● **WHAT YOU NEED TO DO**: Each line of the material must appear again in the answer, exactly.

* * *

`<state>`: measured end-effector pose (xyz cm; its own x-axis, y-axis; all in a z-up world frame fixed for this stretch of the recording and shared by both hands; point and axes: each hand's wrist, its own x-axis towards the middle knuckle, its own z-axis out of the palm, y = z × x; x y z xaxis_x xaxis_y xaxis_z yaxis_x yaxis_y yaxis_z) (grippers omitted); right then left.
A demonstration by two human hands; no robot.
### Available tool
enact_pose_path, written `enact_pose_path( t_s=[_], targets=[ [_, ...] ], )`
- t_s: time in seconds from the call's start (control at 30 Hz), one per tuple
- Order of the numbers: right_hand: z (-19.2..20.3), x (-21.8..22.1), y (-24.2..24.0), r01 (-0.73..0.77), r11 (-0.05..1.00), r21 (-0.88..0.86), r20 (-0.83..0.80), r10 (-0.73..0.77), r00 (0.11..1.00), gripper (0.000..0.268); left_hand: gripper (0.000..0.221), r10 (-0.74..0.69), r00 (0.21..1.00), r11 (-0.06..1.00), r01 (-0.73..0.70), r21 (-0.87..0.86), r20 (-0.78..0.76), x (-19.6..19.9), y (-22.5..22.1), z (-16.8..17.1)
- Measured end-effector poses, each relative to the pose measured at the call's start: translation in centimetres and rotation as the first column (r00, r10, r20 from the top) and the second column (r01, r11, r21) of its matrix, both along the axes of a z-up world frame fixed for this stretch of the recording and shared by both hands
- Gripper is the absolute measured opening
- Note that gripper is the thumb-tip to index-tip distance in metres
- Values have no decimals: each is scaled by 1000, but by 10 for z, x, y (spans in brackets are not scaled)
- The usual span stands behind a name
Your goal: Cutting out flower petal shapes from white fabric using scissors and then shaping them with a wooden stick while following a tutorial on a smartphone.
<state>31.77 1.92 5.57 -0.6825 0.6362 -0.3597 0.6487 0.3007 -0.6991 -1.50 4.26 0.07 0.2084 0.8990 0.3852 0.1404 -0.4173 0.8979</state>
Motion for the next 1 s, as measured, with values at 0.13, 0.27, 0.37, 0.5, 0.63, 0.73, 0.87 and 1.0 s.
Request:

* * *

● **TASK SOLUTION**:
`<state>`: measured end-effector pose (xyz cm; its own x-axis, y-axis; all in a z-up world frame fixed for this stretch of the recording and shared by both hands; point and axes: each hand's wrist, its own x-axis towards the middle knuckle, its own z-axis out of the palm, y = z × x; x y z xaxis_x xaxis_y xaxis_z yaxis_x yaxis_y yaxis_z) (grippers omitted); right then left.
A demonstration by two human hands; no robot.
### Available tool
enact_pose_path, written `enact_pose_path( t_s=[_], targets=[ [_, ...] ], )`
- t_s: time in seconds from the call's start (control at 30 Hz), one per tuple
- Order of the numbers: right_hand: z (-19.2..20.3), x (-21.8..22.1), y (-24.2..24.0), r01 (-0.73..0.77), r11 (-0.05..1.00), r21 (-0.88..0.86), r20 (-0.83..0.80), r10 (-0.73..0.77), r00 (0.11..1.00), gripper (0.000..0.268); left_hand: gripper (0.000..0.221), r10 (-0.74..0.69), r00 (0.21..1.00), r11 (-0.06..1.00), r01 (-0.73..0.70), r21 (-0.87..0.86), r20 (-0.78..0.76), x (-19.6..19.9), y (-22.5..22.1), z (-16.8..17.1)
- Measured end-effector poses, each relative to the pose measured at the call's start: translation in centimetres and rotation as the first column (r00, r10, r20 from the top) and the second column (r01, r11, r21) of its matrix, both along the axes of a z-up world frame fixed for this stretch of the recording and shared by both hands
- Gripper is the absolute measured opening
- Note that gripper is the thumb-tip to index-tip distance in metres
- Values have no decimals: each is scaled by 1000, but by 10 for z, x, y (spans in brackets are not scaled)
- The usual span stands behind a name
Your goal: Cutting out flower petal shapes from white fabric using scissors and then shaping them with a wooden stick while following a tutorial on a smartphone.
<state>31.77 1.92 5.57 -0.6825 0.6362 -0.3597 0.6487 0.3007 -0.6991 -1.50 4.26 0.07 0.2084 0.8990 0.3852 0.1404 -0.4173 0.8979</state>
Motion for the next 1 s, as measured, with values at 0.13, 0.27, 0.37, 0.5, 0.63, 0.73, 0.87 and 1.0 s.
Request:

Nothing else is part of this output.